The Vocational Implication of Two Common Rheumatic Diseases

By Gordon, Phyllis A.; Stoelb, Matthew et al. | The Journal of Rehabilitation, January-March 1997 | Go to article overview

The Vocational Implication of Two Common Rheumatic Diseases


Gordon, Phyllis A., Stoelb, Matthew, Chiriboga, Jennifer, The Journal of Rehabilitation


With the passage of the Americans with Disabilities Act (ADA) of 1990, rehabilitation counselors and placement specialists have the potential to significantly augment employment opportunities for persons with chronic health conditions and disabilities. For persons experiencing chronic illness, successful rehabilitation will depend largely on counselors' understanding of issues pertaining to chronicity, specifics of disease patterns and progression, and appropriate accommodations that can be implemented. Of these chronic conditions, rheumatic diseases comprise a group of inflammatory joint (e.g., arthritis) and tissue (e.g., myositis) conditions affecting approximately 1 in 7 persons in the United States. They account for approximately 68 million work days lost and are one of the leading causes of work disability (Beardmore, 1993).

Therefore, two chronic rheumatic diseases, Rheumatoid Arthritis (RA) and Systemic Lupus Erythematosus (SLE), have been targeted for discussion due to their similarities on two counts: 1) both are similar in exhibiting symptoms of connective tissue diseases and 2) both are characterized as remitting-relapsing diseases with difficult diagnosis and unpredictable prognosis (Affleck, Tennen, Pfeiffer, & Fifield, 1987; Cornwell & Schmitt, 1990; Pollock, Christian, & Sands, 1990). In addition, both impact women to a far greater degree than men (Reisine & Fifield, 1988). This needs consideration as research suggests that women with disabilities typically experience higher unemployment rates than men with disabilities (dash, 1982; Britt, 1988). Despite the similarities, the two disorders do differ in significant ways as the prognosis for SLE is typically more negative and affects internal organs more severely than RA (Cornwell & Schmitt, 1990). Consequently, both similarities and differences will be highlighted regarding prognosis, pattern, and functional limitations.

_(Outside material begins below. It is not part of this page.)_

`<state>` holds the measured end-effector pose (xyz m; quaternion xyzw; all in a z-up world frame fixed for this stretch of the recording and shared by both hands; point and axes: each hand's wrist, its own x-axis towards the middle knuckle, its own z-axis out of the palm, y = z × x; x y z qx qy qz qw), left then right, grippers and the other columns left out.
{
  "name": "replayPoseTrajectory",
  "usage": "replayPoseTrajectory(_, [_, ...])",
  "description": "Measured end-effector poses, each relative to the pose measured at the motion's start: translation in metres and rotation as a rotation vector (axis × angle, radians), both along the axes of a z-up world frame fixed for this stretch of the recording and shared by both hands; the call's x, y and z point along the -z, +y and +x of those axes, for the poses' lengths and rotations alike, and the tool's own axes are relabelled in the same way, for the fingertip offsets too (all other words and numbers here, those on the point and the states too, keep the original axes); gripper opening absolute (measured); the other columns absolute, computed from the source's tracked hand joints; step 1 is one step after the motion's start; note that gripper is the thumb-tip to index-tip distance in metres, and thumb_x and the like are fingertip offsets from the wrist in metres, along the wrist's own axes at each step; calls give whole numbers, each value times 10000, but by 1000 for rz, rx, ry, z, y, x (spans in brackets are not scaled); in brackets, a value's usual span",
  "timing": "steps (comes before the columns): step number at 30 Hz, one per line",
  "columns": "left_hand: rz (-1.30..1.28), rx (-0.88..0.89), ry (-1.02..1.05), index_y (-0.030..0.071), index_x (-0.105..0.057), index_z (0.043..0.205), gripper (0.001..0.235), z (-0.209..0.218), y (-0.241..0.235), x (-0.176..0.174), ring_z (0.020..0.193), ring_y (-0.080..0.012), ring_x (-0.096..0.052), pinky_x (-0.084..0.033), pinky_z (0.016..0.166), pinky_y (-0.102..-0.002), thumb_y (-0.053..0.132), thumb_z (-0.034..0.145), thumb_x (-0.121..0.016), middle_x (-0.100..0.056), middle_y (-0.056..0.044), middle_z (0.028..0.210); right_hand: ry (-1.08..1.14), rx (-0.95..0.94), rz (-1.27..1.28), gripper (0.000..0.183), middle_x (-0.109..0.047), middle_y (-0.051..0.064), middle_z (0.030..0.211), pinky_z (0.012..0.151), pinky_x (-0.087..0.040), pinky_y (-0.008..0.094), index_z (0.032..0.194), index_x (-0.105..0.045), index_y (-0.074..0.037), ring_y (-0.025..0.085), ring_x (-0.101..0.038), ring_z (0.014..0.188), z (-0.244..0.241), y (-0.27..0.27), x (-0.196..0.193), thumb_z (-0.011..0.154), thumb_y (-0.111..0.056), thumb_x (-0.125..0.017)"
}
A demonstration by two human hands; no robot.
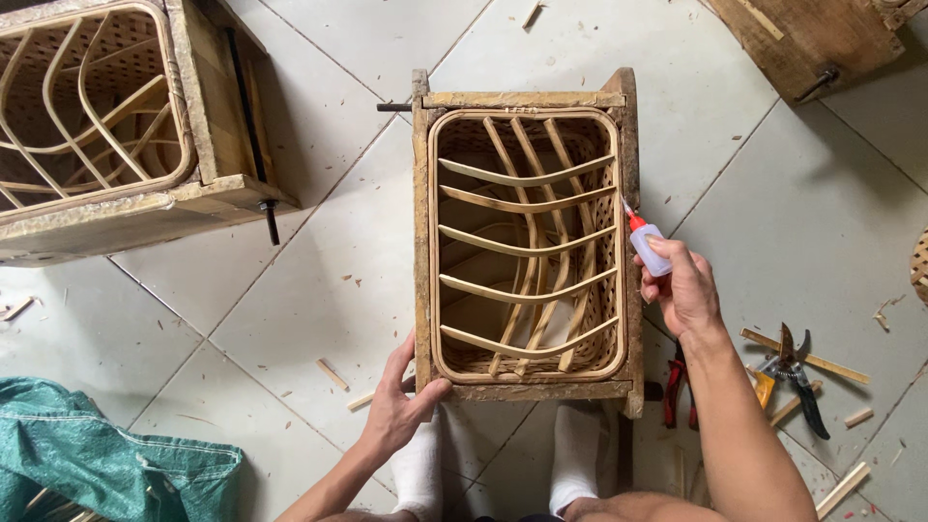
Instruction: The person inserts thin wooden strips into a rectangular basket frame, secures them with a hammer, and applies glue along the joints. The person works on the basket while sitting on the floor.
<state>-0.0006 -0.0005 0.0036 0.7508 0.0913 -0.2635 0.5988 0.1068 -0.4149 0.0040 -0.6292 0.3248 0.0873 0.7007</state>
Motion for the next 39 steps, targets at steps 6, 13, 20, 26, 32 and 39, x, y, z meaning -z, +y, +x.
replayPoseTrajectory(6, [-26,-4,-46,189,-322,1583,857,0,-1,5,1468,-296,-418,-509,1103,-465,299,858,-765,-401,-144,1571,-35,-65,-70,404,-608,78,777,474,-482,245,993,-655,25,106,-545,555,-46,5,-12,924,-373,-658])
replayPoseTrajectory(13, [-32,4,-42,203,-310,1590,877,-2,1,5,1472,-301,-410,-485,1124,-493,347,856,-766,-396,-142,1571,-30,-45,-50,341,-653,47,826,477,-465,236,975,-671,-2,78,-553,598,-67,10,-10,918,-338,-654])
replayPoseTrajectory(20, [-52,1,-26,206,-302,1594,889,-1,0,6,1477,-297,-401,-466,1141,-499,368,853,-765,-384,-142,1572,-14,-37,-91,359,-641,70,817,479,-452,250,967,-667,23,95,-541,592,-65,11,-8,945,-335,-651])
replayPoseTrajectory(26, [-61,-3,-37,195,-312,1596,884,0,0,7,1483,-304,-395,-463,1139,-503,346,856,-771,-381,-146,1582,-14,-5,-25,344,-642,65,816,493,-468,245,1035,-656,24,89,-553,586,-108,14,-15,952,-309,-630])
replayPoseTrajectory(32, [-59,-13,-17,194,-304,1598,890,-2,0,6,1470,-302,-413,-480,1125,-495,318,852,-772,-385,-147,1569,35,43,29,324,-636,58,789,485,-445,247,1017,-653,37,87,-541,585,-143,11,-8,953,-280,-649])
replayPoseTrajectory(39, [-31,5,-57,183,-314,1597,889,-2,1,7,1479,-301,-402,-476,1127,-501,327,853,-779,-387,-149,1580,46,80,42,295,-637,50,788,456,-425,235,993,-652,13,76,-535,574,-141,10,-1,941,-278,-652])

Although ADA has the potential to significantly influence a rehabilitation counselor's role in promoting successful employment opportunities for individuals, much will depend on counselors' understanding of interventions related to reasonable accommodations and employment enhancers. The purpose of this article, therefore, is to discuss the medical, functional, and vocational implications of Rheumatoid Arthritis and Systemic Lupus Erythematosus as impediments to employment. Counseling and job placement strategies to enhance employability will be discussed.

Rheumatoid Arthritis

Rheumatoid arthritis is a systemic progressive disease falling under the general category of connective-tissue disorders. Although the exact cause of the disorder is not known, there has been much speculation about its etiology. At one time, it was believed that RA was a manifestation of psychological distress (Sheon, Moskowitz, Goldberg, & Hueter, 1987). At present, one common hypothesis is that this disorder is produced by alterations in immunological responses which cause antibodies to attack synovial membranes within the body (Jayson & Dixon, 1974). Incidence rates within the United States are estimated at between 1-2% of the adult population (Beardmore, 1993; Jayson & Dixon, 1974) making it one of the more common forms of arthritis (Garner & Kinderknecht, 1993). There is a three to one female to male ratio (Beardmore, 1993) with typical onset of the disease occurring most often between the ages of twenty and forty-five (Jayson & Dixon, 1974).

Medical Aspects

Rheumatoid arthritis is an insidious disease characterized by a persistent, but often slow, progression (Beardmore, 1993). RA causes recurrent inflammation of the synovial membranes of the joints (Falvo, 1991). Synovial membranes provide joints with vital fluids which help to maintain their functioning. As synovial membranes become overwhelmed by the body's own immunological agents, they become irritated and display swelling.